Problem to solve =>
Could you report every line from the entries that includes the word "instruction"?

Dataset excerpts =>
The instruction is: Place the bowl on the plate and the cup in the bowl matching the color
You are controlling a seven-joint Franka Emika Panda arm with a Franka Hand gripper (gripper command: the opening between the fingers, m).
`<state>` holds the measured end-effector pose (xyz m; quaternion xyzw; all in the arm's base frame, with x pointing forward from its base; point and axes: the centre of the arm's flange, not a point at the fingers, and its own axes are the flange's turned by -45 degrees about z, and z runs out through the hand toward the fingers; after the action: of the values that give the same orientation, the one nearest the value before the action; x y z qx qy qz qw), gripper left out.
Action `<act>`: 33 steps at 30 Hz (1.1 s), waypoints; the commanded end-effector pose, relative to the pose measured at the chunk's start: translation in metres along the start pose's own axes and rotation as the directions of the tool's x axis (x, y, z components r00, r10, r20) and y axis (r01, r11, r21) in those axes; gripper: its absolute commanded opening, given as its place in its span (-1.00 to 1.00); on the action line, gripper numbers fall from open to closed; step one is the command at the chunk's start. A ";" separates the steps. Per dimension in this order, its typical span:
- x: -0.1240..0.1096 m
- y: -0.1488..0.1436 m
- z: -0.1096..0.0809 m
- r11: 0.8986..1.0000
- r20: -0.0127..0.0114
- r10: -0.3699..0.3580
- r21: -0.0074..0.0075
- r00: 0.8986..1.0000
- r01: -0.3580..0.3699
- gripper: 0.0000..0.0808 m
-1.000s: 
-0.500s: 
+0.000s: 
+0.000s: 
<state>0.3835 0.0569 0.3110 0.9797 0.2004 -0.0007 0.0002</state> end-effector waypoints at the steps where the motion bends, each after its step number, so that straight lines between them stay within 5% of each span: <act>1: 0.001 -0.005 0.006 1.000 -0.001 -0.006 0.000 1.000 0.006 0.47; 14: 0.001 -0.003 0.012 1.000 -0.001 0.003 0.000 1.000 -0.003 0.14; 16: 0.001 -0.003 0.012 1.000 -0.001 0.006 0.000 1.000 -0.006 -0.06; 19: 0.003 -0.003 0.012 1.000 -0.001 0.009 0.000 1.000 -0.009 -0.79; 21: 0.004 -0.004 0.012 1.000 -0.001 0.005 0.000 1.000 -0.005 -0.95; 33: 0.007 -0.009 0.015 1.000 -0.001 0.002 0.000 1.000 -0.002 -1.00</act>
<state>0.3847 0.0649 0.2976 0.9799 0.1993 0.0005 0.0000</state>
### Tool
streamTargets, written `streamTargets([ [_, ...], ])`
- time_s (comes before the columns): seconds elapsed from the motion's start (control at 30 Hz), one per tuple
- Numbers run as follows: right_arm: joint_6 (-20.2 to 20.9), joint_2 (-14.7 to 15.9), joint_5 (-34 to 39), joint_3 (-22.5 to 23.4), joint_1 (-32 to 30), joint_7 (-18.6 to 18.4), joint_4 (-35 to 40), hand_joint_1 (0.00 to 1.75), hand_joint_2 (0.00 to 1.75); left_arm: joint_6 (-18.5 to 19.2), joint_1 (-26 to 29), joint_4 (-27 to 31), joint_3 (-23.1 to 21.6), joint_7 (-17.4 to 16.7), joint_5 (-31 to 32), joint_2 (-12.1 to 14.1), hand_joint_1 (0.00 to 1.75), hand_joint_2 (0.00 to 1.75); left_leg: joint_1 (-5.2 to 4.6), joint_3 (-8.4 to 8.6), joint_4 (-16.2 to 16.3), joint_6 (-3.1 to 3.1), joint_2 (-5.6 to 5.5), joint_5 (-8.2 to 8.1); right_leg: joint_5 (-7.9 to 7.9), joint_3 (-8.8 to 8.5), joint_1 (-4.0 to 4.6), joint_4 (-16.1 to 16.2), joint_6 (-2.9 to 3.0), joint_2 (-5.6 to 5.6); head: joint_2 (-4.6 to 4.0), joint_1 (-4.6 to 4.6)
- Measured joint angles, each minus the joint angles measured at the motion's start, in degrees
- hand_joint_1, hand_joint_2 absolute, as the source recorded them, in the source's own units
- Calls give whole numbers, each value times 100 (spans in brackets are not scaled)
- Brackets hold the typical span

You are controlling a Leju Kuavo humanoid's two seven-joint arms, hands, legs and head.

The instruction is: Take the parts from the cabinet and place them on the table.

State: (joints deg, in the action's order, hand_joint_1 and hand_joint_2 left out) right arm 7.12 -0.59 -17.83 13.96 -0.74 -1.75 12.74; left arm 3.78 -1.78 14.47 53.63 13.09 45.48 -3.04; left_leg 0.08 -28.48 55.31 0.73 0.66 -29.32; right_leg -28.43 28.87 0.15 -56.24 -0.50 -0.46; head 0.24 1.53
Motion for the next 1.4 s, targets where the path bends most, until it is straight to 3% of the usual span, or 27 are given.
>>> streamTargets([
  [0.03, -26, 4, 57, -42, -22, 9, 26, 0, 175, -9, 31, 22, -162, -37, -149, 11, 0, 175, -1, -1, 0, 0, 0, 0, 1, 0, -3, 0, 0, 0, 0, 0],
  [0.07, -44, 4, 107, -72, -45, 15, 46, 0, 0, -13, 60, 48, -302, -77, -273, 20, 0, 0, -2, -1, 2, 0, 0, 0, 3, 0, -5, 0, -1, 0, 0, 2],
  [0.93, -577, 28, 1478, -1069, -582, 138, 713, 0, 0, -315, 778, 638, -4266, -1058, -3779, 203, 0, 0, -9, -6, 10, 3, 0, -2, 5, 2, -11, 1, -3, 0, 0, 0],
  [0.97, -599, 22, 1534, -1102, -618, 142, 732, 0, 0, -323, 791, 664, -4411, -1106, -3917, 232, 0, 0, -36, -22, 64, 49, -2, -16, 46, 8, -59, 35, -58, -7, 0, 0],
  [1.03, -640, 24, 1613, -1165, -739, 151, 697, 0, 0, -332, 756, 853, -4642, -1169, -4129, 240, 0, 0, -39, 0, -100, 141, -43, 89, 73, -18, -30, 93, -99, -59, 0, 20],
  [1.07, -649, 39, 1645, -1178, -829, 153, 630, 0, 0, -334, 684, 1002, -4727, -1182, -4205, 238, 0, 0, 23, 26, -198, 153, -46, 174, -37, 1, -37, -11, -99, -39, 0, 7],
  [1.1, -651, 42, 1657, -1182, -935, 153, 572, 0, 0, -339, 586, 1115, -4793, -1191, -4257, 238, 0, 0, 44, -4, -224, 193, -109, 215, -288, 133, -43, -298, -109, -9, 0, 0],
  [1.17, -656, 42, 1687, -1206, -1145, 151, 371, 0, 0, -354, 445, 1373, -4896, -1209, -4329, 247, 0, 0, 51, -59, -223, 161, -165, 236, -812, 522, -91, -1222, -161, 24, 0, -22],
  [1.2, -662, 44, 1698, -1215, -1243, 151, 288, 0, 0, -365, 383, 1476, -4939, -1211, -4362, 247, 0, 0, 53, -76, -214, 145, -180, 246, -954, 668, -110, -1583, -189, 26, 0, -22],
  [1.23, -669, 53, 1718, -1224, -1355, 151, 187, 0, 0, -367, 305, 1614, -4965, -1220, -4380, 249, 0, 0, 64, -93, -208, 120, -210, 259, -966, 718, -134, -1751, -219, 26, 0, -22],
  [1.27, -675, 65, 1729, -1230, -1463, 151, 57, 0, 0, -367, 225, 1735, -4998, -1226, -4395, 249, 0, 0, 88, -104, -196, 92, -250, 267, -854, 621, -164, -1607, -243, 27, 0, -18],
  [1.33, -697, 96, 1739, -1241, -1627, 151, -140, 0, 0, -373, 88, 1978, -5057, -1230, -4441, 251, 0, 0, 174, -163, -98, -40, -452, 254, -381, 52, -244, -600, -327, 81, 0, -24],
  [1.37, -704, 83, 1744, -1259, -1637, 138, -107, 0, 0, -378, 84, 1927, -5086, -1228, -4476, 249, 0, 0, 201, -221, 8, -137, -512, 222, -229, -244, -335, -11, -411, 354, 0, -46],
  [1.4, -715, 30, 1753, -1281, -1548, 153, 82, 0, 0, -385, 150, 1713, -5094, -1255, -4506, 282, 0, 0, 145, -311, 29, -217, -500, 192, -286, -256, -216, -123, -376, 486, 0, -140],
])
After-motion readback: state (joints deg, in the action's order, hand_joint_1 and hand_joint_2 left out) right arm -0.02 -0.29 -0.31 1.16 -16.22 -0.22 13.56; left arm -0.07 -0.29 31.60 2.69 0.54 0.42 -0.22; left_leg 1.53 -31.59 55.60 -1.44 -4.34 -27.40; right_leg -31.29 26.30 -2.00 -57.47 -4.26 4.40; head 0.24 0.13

Exercise answer =>
The instruction is: Place the bowl on the plate and the cup in the bowl matching the color
The instruction is: Take the parts from the cabinet and place them on the table.

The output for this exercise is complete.